Th: Jefferson presents his compliments to Dr. James Mease and his thanks for his very learned and ingenious dissertation on canine madness. He had not before heard of the method of prevention by the use of water in a stream as mentioned on page 103, the theory of which appears probable and the application easy. He has lately had a letter from Algiers informing him of the cure of one of our captives there by a very strong use of Mercury, as recommended pa. 125. Whether the disease were real or not, it shews that this opinion is favored by the Arabic school of medecine, if we may use the expression. He has often thought that in order to discover some certain method of treatment of a disease, the most distressing of all those to which we are liable, it would be practicable and well worth while, to confine in a safe place a number of animals, communicating the disease successively to them, and subjecting them to various treatments till some one should be found the success of which might be relied on. The experimentalist who should be succesful in establishing by multiplied trials a certain method of cure, would merit an altar.
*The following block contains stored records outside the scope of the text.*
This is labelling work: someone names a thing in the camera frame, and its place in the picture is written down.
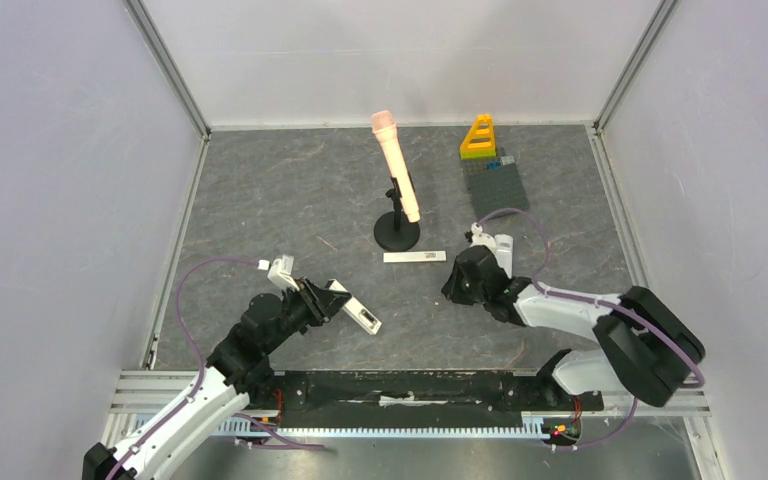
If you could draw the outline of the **white boxed remote with display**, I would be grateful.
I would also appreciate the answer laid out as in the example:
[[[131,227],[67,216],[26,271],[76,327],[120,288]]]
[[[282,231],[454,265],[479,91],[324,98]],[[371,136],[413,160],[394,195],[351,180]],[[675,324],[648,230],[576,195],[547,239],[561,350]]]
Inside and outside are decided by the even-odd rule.
[[[336,279],[330,279],[325,284],[325,289],[332,292],[348,293],[350,299],[343,305],[342,311],[346,313],[367,334],[377,335],[382,323],[369,309],[366,308],[344,285]]]

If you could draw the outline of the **white remote control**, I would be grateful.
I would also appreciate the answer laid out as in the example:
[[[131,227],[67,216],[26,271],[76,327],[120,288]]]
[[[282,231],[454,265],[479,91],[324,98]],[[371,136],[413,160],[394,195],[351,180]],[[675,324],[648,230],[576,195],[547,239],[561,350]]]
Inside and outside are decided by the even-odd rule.
[[[507,234],[494,236],[496,243],[495,257],[498,265],[504,270],[508,278],[513,277],[513,237]]]

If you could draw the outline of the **white cardboard sleeve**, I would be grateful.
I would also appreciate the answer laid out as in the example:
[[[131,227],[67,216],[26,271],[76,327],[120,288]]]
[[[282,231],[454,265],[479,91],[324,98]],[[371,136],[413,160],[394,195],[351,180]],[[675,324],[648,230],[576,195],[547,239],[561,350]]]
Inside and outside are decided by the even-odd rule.
[[[433,263],[445,262],[447,254],[445,251],[405,251],[405,252],[384,252],[382,261],[386,264],[407,264],[407,263]]]

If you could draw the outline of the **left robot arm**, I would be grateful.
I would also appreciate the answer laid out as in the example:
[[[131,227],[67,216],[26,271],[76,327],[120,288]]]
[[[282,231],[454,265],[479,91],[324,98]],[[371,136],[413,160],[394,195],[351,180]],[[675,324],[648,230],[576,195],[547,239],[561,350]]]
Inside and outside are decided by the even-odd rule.
[[[327,323],[352,298],[306,278],[280,295],[253,297],[186,388],[131,435],[84,454],[82,478],[170,478],[225,420],[271,401],[270,353],[294,334]]]

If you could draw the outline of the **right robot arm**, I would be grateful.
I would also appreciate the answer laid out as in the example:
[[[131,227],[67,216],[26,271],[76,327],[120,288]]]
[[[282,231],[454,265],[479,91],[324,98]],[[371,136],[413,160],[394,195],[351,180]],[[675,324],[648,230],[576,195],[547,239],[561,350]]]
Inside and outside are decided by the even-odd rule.
[[[441,292],[455,304],[483,307],[501,323],[554,329],[598,344],[596,350],[562,353],[545,364],[537,392],[551,408],[583,393],[613,389],[663,407],[689,376],[703,383],[704,344],[645,287],[619,295],[550,287],[509,275],[490,248],[471,246],[456,256]]]

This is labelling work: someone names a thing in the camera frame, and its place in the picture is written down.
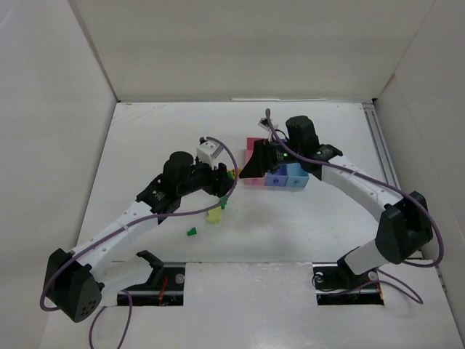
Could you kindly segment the orange rounded lego brick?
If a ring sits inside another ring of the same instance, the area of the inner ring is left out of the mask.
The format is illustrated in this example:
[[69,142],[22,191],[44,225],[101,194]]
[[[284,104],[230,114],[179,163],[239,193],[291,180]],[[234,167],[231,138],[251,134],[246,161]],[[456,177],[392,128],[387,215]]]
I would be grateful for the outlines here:
[[242,171],[241,168],[237,168],[237,169],[232,168],[232,169],[227,170],[227,174],[229,178],[235,180],[239,178],[241,171]]

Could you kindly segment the dark green lego brick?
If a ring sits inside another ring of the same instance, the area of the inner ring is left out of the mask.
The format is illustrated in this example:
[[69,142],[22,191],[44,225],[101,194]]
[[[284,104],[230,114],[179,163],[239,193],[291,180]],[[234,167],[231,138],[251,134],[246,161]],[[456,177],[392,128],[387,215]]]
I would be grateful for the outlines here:
[[227,206],[227,200],[228,198],[225,196],[225,197],[222,197],[220,200],[219,200],[219,203],[220,203],[220,208],[221,210],[224,210]]

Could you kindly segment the light green large lego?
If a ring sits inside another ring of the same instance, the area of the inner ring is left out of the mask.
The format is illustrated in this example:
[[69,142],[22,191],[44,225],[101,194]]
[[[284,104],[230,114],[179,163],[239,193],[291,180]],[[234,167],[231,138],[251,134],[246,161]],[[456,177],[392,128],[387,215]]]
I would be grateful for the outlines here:
[[221,220],[222,220],[222,208],[220,206],[209,210],[205,217],[205,221],[210,224],[220,223]]

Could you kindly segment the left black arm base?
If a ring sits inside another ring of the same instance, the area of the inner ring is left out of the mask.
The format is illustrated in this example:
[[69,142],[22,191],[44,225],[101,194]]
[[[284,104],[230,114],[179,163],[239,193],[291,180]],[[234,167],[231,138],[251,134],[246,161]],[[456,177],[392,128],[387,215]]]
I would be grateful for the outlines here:
[[149,251],[137,253],[149,263],[151,273],[142,284],[126,288],[134,307],[178,307],[184,304],[186,264],[162,262]]

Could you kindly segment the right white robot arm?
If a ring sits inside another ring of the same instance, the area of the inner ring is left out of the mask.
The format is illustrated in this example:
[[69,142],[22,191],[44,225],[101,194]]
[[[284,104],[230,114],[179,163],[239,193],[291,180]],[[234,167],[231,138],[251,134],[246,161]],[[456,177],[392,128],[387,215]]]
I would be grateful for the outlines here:
[[264,177],[281,166],[299,164],[303,171],[349,196],[377,221],[373,240],[343,255],[328,272],[317,273],[321,289],[355,288],[375,269],[399,265],[433,239],[426,199],[418,192],[406,194],[358,169],[342,151],[322,144],[307,116],[286,121],[288,135],[278,138],[270,116],[259,122],[270,136],[258,139],[240,178]]

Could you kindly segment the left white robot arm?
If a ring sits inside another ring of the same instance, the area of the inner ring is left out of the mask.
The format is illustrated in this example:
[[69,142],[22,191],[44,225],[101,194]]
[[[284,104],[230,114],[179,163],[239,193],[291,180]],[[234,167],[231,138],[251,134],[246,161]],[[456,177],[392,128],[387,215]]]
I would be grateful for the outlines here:
[[106,229],[69,251],[57,249],[49,256],[40,308],[60,310],[79,323],[108,295],[133,286],[158,285],[164,263],[154,254],[142,250],[115,264],[117,255],[166,218],[182,216],[178,209],[183,197],[202,190],[223,200],[236,185],[225,164],[210,165],[184,151],[172,153],[162,173]]

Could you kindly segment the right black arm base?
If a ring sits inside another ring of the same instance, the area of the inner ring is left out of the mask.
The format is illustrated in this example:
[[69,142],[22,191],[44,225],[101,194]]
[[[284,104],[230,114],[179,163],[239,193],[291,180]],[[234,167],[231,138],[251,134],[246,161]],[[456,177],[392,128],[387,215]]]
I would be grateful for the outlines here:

RC (New York City, privately owned, 1985); addressed: “Doctr. James Mease,” and “No. 176 So. Front St.” added in another hand; docketed: “Ansd: Commit & […] for 1795 for Case of tetanus in which 1500 gr of opium were given.” PrC (DLC).

Mease (1771–1846), a physician, scientist, and native of Philadelphia, earned his medical degree from the University of Pennsylvania in 1792, by submitting his thesis on Canine Madness, Inaugural Dissertation on the Disease Produced by the Bite of a Mad Dog or Other Rabid Animal, (Philadelphia, 1792) (DAB description begins Allen Johnson and Dumas Malone, eds., Dictionary of American Biography, N.Y., 1928-1936 description ends ; Sowerby, description begins E. Millicent Sowerby, comp., Catalogue of the Library of Thomas Jefferson, 1952-1959, 5 vols. description ends No. 939).